The problem.
Among the entries, which lines carry the string "below"? Copy every one.

"""

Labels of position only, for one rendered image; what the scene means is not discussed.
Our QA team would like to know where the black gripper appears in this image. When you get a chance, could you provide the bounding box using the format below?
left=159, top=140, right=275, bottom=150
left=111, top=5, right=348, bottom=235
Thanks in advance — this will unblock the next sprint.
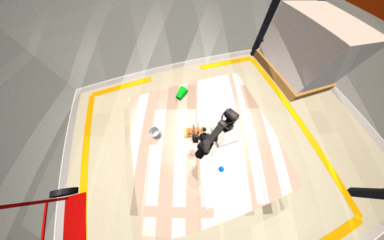
left=192, top=133, right=218, bottom=143

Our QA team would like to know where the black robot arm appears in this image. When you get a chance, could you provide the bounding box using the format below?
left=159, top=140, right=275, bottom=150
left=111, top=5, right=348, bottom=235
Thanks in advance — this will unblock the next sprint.
left=195, top=108, right=239, bottom=159

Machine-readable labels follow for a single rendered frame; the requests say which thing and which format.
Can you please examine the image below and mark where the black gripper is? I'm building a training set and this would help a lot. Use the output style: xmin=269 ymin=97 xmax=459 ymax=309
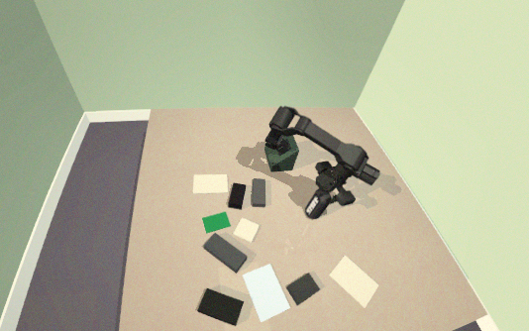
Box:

"""

Solution for this exercise.
Our QA team would like to know where the black gripper appears in this image. When you get a chance, could you provide the bounding box using the format below?
Our QA team would like to know where the black robot arm appears in this image. When you get a chance, could you provide the bounding box using the format below?
Can you please examine the image below and mark where the black gripper is? I'm building a training set and this would help a lot. Use the output style: xmin=269 ymin=97 xmax=459 ymax=309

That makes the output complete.